Ever wonder how other Americans fare with their refunds during tax season? According to IRS statistics based on returns filed through April 19 of last year, the average tax refund was $2,725 for tax year 2018, a drop of $55 from the previous tax year. An important aside: If you expect a refund anywhere near this large for 2019, you should probably adjust your withholding exemptions for 2020.
Yes, your Social Security check really was lighter in January if you also have Medicare Part B. This year’s Part B monthly premium costs you $144.60, up from $135.50 in 2019, if you earned $87,000 or less and filed taxes as an individual or married filing separately. The income threshold if you file jointly is $174,000. Rates rose similarly for Medicare recipients with higher earnings. Part B
deductibles also rose from $185 to $198.
EMPLOYER COSTS UP
Employers’ compensation costs in the private sector increased 2.7% year over year by the end of September 2019. Increases were as low as 0.7% for those in the information sector and as high as 3.5% for construction workers.
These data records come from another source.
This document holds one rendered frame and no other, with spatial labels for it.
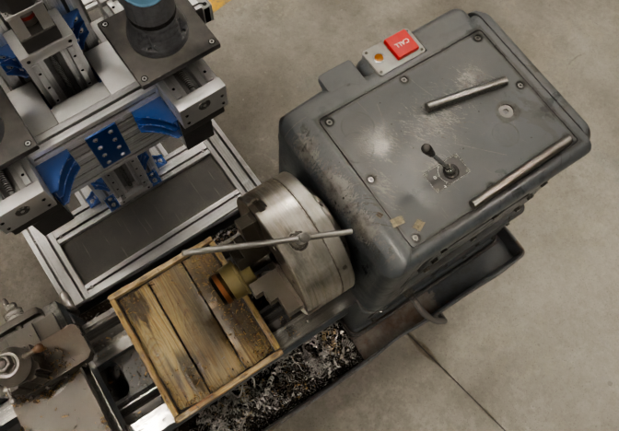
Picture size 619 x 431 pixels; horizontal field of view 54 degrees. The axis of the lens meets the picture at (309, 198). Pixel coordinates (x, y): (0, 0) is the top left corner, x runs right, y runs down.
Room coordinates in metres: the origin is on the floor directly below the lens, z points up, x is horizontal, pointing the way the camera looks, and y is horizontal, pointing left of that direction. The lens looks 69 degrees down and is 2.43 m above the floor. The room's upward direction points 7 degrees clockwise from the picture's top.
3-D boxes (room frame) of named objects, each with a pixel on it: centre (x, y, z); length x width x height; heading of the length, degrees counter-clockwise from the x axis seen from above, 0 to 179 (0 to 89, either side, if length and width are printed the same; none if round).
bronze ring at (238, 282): (0.31, 0.15, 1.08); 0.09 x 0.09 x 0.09; 41
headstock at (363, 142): (0.68, -0.27, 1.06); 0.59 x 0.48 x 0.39; 130
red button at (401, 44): (0.87, -0.17, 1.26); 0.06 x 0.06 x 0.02; 40
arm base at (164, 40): (0.89, 0.42, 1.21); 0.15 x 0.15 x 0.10
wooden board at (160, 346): (0.23, 0.25, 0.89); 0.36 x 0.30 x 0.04; 40
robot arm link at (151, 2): (0.90, 0.42, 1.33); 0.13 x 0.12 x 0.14; 21
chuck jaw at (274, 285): (0.29, 0.03, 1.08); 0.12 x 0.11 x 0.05; 40
In the third quarter of 2019, full-time workers age 25 and older had median weekly earnings of $975. Learning leads to earning. Those without a high school diploma earned a median of $606 weekly, while high school graduates earned $749 and workers with some college or an associate’s degree earned $874. A bachelor’s degree resulted in median weekly earnings of $1,281. Workers with advanced degrees (master’s, professional or doctoral) earned $1,559 in the third quarter of 2019.